To truly work, a bank’s reporting system must be able to support multiple organization structures and charts of accounts. This is a critical consideration, because Generally Accepted Accounting Principles (GAAP), prudential regulatory reports, and internal risk and performance management systems use different organization and account structures.
Multi-discipline reporting systems must also provide transparent documentation and data lineage to ensure accuracy of the process and results to internal users, auditors and examiners.
Learn from others’ experiences
Banks that were not subject to the initial CCAR/DFAST requirements have a one extremely valuable advantage over their larger CCAR/DFAST peers: time.
CCAR banks, and to a degree the DFAST banks, had to perform their stress tests in the crucible of a financial crisis. The processes and tools needed for ensuring compliance were cobbled together from whatever was at hand or could be quickly fashioned.
Now that the storm has quieted, all CCAR and DFAST banks are transitioning toward properly developed systems that are transparent, repeatable, and efficient.

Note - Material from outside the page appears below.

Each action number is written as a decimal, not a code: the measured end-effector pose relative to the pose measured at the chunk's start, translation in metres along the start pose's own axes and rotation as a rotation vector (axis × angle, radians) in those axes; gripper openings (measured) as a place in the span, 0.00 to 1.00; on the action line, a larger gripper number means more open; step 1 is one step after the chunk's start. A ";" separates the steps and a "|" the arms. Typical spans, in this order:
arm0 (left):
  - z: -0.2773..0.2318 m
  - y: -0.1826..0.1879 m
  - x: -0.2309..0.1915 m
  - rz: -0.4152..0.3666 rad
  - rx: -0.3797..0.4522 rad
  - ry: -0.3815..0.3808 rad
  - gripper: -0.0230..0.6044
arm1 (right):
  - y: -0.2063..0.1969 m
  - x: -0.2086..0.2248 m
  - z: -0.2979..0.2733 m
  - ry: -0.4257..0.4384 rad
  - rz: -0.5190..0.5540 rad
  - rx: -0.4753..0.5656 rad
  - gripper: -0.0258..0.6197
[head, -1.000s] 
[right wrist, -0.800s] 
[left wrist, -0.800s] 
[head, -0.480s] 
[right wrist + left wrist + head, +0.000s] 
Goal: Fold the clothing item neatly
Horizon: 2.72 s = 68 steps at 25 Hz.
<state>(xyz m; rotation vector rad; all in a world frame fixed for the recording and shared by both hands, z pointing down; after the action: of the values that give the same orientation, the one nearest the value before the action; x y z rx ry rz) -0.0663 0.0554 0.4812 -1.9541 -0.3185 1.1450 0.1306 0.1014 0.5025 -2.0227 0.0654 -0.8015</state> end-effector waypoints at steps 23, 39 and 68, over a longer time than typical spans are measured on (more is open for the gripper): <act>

The conversion effort will be expensive for these banks, as it will require them to switch from systems and processes that have been in use for several stress testing cycles.
But those banks not yet subject to stress testing requirements have the luxury of time to identify and move to a properly developed system. And, these systems already exist and are affordable for non-DFAST/CCAR banks, especially considering the efficiencies that will be gained from upgrading their existing budgeting and reporting processes.
While it remains unclear whether—or to what extent—smaller banks may one day be subject to the CCAR/DFAST regulations, the old adage of “an ounce of prevention is worth a pound of cure” still holds.